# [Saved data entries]
★ ★ ★ ★

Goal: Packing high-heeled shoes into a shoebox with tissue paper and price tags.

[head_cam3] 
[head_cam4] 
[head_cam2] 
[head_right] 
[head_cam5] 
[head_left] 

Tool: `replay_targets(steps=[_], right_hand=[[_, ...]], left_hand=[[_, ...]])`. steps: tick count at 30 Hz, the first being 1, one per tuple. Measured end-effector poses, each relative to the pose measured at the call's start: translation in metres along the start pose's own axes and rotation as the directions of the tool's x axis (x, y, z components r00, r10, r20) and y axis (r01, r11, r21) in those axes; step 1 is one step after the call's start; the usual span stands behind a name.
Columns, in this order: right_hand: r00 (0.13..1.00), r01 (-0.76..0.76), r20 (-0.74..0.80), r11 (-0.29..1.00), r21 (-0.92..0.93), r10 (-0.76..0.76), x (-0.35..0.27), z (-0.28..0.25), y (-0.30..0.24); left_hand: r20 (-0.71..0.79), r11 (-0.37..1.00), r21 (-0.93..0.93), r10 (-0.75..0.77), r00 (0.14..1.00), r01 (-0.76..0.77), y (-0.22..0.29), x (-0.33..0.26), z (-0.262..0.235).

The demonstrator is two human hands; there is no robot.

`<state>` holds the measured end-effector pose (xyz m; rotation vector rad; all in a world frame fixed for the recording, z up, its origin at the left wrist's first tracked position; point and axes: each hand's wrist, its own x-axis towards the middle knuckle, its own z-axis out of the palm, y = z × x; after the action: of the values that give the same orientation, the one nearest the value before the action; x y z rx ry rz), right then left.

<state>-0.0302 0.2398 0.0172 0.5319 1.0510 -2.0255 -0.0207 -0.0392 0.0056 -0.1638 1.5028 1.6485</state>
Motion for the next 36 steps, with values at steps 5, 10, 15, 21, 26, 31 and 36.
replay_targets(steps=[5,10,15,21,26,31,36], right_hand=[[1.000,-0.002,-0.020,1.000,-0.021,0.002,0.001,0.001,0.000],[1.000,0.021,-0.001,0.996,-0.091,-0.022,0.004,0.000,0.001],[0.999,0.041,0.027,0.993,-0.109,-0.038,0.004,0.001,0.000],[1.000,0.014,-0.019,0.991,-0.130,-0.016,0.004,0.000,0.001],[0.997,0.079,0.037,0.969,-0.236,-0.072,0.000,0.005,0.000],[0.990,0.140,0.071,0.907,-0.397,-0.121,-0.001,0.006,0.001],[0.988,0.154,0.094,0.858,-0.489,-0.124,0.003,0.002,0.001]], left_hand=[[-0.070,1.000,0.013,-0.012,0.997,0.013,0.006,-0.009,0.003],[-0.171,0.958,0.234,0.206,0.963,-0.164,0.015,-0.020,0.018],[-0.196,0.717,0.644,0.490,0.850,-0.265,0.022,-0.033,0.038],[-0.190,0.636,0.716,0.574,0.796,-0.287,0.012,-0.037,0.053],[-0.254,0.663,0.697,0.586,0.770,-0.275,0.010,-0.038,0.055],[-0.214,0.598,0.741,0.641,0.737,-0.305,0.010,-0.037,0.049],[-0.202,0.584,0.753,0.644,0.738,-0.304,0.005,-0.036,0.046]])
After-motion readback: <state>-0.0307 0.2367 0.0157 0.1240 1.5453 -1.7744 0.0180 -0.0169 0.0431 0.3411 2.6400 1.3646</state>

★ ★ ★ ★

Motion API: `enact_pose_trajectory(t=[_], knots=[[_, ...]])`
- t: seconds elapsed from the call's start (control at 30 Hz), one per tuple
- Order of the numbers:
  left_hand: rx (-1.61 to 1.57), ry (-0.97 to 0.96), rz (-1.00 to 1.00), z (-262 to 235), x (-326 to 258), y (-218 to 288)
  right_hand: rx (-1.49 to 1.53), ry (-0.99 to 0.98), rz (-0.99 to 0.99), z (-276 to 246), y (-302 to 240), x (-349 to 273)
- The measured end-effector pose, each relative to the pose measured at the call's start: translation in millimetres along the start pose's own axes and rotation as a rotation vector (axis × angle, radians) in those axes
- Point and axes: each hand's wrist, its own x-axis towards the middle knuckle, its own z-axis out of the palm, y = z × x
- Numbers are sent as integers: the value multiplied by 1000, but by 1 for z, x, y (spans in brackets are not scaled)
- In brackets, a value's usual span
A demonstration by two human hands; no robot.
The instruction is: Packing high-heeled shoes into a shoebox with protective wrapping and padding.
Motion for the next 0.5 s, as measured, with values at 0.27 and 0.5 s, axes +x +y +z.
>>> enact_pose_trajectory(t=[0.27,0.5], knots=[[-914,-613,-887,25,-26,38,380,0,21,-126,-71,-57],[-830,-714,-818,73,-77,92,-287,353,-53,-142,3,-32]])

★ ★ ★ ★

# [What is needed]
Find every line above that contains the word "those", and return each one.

# [Answer below]
Tool: `replay_targets(steps=[_], right_hand=[[_, ...]], left_hand=[[_, ...]])`. steps: tick count at 30 Hz, the first being 1, one per tuple. Measured end-effector poses, each relative to the pose measured at the call's start: translation in metres along the start pose's own axes and rotation as the directions of the tool's x axis (x, y, z components r00, r10, r20) and y axis (r01, r11, r21) in those axes; step 1 is one step after the call's start; the usual span stands behind a name.
- The measured end-effector pose, each relative to the pose measured at the call's start: translation in millimetres along the start pose's own axes and rotation as a rotation vector (axis × angle, radians) in those axes

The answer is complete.